Kentish Express Ashford & District - What's On
TRAGEDY INSPIRES TALE
The human – and natural – tragedy of the 2004 tsunami is brought to life in an enchanting stage show of former Children’s Laureate Michael Morpurgo’s book, Running Wild. What’s On spoke to the author and conservationist and founder of Born Free Foundation
Michael Morpurgo had two favourite books as a boy, The Elephant’s Child from Rudyard Kipling’s Just So Stories and The Jungle Book.
Both featured elephants and they have fascinated him ever since. In fact, he had longed to write his own novel about a child and an elephant.
“My mother used to read
The Elephant’s Child to me and it made me giggle and laugh. Kipling used such wonderful language in his stories and these two in particular, which also left me with a love of elephants – so much so that I wanted to write my own about an elephant and its bond with a child. I couldn’t see how I could do it, so tried to forget about it.” Then came the 2004 Boxing Day tsunami that killed 300,000 people.

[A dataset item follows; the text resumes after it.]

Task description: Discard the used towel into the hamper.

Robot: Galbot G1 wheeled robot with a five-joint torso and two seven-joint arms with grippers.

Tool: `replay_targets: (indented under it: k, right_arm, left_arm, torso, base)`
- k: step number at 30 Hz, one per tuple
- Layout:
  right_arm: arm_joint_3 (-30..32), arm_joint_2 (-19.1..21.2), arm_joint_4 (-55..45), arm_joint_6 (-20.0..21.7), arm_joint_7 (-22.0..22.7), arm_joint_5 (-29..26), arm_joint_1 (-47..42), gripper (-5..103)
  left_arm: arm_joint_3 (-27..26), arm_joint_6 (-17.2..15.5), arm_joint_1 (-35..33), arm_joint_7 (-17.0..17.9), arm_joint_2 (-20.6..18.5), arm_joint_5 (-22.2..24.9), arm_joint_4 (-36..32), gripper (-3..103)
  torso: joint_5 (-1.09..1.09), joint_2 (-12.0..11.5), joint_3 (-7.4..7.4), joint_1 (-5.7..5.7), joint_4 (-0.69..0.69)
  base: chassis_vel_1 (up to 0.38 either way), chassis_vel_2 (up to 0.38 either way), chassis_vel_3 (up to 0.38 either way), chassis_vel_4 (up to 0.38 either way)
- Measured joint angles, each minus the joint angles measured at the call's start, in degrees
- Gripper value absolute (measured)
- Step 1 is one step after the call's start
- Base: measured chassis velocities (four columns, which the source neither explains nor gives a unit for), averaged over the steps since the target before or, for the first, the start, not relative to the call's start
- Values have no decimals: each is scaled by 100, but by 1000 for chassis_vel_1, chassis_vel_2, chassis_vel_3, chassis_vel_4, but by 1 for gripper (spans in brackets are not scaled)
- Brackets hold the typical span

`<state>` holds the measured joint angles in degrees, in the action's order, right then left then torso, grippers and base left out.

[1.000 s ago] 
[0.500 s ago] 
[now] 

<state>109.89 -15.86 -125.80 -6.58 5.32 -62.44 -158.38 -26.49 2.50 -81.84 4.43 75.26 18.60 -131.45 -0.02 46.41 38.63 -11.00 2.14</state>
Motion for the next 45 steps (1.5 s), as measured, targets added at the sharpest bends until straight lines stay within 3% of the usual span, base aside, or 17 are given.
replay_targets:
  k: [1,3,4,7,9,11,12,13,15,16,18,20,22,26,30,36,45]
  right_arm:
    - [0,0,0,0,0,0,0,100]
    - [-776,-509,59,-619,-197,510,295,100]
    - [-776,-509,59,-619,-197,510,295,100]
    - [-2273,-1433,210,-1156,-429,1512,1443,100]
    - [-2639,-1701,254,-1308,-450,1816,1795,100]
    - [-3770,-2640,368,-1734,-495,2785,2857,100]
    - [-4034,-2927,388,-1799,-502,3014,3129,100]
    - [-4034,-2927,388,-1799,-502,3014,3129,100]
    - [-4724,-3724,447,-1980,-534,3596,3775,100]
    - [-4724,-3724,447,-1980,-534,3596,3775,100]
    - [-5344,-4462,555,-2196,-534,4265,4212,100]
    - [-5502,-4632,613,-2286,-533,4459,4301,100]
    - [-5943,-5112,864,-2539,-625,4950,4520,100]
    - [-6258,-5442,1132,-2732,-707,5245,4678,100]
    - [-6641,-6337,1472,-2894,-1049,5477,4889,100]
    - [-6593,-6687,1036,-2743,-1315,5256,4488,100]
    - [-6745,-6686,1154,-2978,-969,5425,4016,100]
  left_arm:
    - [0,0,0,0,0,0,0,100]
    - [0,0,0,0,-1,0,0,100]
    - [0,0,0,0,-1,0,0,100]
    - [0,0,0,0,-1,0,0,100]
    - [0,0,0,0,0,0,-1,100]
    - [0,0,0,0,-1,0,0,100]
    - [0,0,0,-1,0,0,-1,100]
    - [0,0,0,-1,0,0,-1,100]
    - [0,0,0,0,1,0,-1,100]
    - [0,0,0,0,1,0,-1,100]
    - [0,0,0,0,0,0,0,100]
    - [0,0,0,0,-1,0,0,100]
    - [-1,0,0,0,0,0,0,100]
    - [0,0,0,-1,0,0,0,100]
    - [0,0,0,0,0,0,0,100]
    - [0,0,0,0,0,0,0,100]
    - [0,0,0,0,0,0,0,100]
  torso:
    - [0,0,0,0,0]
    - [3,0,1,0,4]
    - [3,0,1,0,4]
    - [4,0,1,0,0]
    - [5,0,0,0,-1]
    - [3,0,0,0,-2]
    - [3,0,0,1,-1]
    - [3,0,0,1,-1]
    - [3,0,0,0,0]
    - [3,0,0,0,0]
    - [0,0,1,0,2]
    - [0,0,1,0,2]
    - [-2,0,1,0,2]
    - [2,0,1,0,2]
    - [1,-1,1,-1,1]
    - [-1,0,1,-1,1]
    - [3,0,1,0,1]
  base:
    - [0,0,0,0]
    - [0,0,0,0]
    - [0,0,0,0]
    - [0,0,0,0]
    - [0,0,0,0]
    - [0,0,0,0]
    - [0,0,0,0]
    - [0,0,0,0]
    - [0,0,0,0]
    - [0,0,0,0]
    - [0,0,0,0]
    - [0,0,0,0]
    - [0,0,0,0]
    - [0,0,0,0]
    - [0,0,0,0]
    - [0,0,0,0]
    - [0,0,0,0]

“The stories that emerged were horrible,” he said. “But then I read one about a family who had been on holiday and on that beach when it happened. A boy had begged his mother to let him have an elephant ride. Finally she agreed and off he went. He was there with the elephant and his handler when the sea went so far out exposing great swathes of the beach.
“No one knew what was happening but the elephant began to get agitated. He struggled, breaking free of his handler, and with the boy still on his back charged up the beach and ran away from the danger and deep into the forest.”

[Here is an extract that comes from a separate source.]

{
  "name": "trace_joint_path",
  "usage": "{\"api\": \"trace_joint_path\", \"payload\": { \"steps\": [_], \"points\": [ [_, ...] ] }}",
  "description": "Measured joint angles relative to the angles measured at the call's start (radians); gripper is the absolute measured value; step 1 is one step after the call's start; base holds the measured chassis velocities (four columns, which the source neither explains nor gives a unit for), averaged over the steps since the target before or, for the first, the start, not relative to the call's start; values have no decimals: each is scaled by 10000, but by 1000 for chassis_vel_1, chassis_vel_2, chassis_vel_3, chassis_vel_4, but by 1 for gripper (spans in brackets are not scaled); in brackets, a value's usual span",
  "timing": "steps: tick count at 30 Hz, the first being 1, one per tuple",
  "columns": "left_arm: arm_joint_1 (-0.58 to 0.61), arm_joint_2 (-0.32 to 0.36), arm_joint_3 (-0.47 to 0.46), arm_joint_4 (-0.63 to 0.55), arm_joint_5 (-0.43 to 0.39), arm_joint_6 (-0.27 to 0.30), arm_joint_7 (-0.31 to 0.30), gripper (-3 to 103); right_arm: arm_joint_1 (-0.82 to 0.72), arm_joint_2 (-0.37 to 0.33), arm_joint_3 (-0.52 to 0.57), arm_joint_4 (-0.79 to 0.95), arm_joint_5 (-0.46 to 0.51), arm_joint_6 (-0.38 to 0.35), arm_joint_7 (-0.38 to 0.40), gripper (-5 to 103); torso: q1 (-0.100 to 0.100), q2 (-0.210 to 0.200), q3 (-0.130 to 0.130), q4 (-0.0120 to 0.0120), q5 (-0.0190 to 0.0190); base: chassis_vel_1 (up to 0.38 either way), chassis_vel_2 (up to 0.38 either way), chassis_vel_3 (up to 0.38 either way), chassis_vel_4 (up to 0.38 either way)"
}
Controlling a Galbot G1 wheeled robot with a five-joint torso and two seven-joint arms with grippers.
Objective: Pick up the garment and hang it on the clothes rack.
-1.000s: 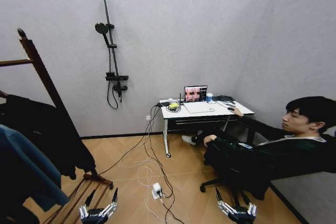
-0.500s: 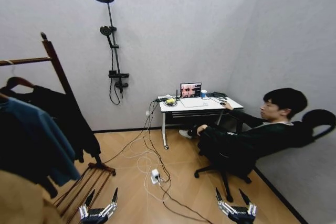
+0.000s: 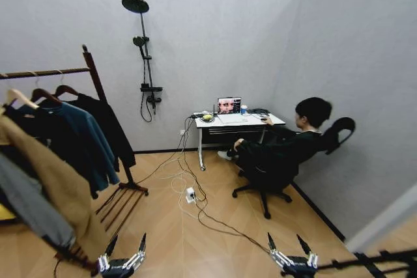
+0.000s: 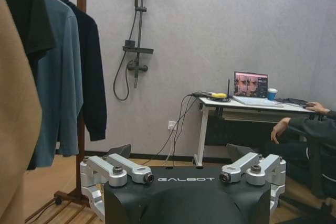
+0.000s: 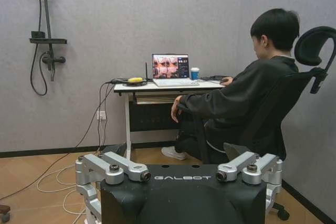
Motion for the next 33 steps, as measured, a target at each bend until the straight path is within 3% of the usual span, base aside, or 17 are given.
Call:
{"api": "trace_joint_path", "payload": {
  "steps": [3, 8, 10, 11, 13, 15, 17, 19, 20, 33],
  "points": [
    [0, -1, 2, -1, 0, 0, 2, 100, 0, 0, 1, -1, 0, 0, 0, 100, 1, -1, 1, 0, 19, 340, -356, -336, 345],
    [0, 0, 3, 0, 0, 0, 8, 100, -1, 0, 1, 0, 0, 0, 0, 100, -3, 3, -2, -3, 2, 347, -350, -353, 351],
    [0, -1, 8, -1, 0, -1, 21, 100, 1, -1, 3, -2, 0, 0, 0, 100, 2, -2, 2, -2, 22, 371, -339, -371, 326],
    [0, 1, -10, 1, 0, 0, -2, 100, 1, 0, -1, -1, 0, 0, -1, 100, 1, -1, 0, 1, 2, 371, -374, -330, 394],
    [0, 0, 5, 0, 0, 0, 14, 100, 0, 1, 1, 0, 0, 1, 0, 100, -3, 2, -2, -3, -1, 355, -374, -330, 373],
    [0, -2, 2, 0, 0, 0, 1, 100, 0, 0, 1, -1, 0, 0, 0, 100, -1, 0, 1, 1, 21, 361, -332, -345, 322],
    [2, 0, 0, 0, 0, 0, 1, 100, -1, 0, 0, 0, -1, 1, -1, 100, -4, 3, -2, 3, -1, 327, -248, -268, 312],
    [3, -1, 0, 0, 0, 0, 1, 100, -1, 0, 1, -1, 0, 1, 0, 100, -9, 7, -5, 2, 2, 267, -192, -214, 255],
    [3, -1, -6, 0, 0, -1, 1, 100, -1, 0, 0, -1, 0, 1, -1, 100, -11, 8, -4, 1, 15, 88, -64, -195, 125],
    [-1, -1, 2, -1, 0, -1, 4, 100, 5, 0, 2, -2, 0, 1, 0, 100, 12, -6, 3, 1, 11, -21, 7, -3, 6]
  ]
}}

The story – which had a happy ending for the family, who were reunited – was his inspiration.
“There was the story right there in front of me that I had longed to write – a story that I could create of my own about an elephant and a child and one not connected to Kipling.” Michael researched elephants, the tsunami, and rainforests and the animals that live there for Running Wild.

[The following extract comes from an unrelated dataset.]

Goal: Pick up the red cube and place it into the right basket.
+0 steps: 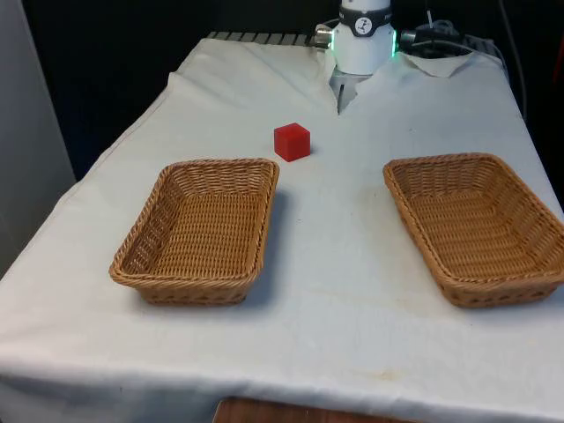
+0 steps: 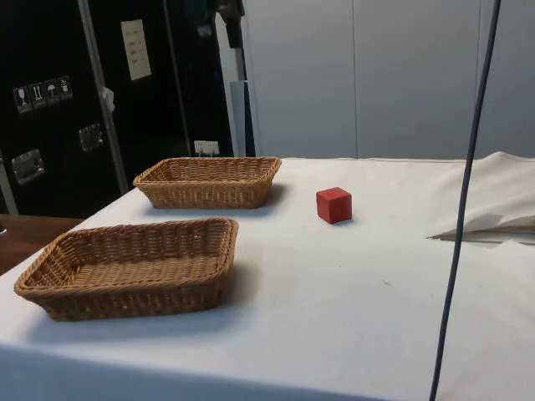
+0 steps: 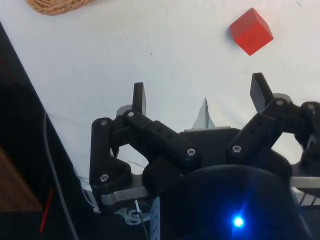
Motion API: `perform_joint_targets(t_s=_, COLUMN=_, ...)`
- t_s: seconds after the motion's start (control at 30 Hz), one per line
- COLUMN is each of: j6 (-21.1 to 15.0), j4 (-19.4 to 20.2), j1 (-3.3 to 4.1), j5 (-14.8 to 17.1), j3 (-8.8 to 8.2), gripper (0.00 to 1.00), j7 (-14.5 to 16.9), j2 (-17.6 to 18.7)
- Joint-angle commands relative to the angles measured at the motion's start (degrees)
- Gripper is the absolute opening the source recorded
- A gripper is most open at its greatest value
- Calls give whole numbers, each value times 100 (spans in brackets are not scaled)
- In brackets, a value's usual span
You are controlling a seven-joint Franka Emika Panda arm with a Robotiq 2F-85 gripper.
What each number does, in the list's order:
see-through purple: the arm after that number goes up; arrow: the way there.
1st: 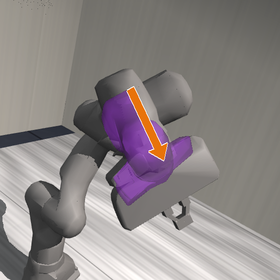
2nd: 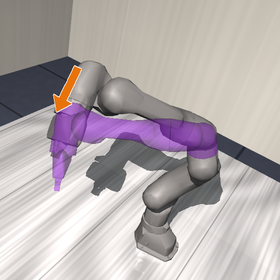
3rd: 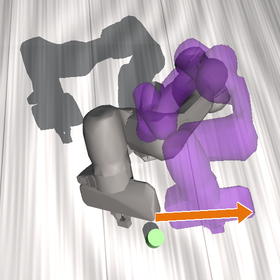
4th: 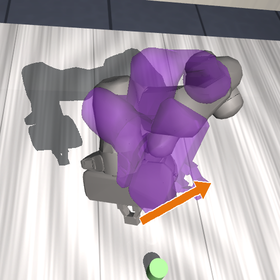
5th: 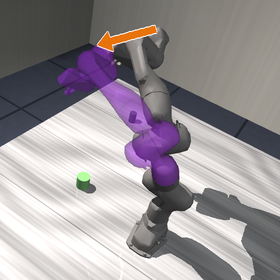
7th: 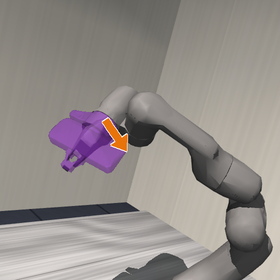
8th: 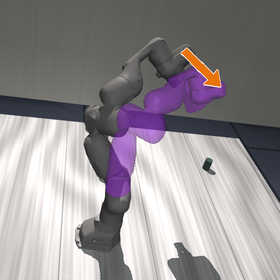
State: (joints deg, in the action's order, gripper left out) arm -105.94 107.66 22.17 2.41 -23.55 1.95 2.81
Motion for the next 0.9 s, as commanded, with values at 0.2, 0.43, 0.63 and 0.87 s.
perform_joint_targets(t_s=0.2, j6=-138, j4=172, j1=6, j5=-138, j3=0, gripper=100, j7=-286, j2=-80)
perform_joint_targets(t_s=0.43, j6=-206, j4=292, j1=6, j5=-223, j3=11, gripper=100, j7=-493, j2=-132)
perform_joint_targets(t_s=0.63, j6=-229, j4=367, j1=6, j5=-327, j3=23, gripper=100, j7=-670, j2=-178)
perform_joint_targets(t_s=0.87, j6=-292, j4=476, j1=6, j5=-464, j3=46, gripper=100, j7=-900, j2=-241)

Based on the story, it tells of Will, who goes on holiday to Indonesia with his mum and gets to ride an elephant on the beach but when a tsunami hits, the elephant senses danger and, charging deep into the jungle, escapes the beach with its young rider clinging on. Will must then survive in the rainforest, surrounded by the animals there.
He says of the stage adaptation: “I didn’t think it was adaptable for the stage. I went to see it and it was enchanting, absolutely magical.
“They had recreated the jungle of Indonesia in this forest, with amazing and ingenious puppets. To see the whole jungle unfold and the child on the back of the elephant was out of this world.”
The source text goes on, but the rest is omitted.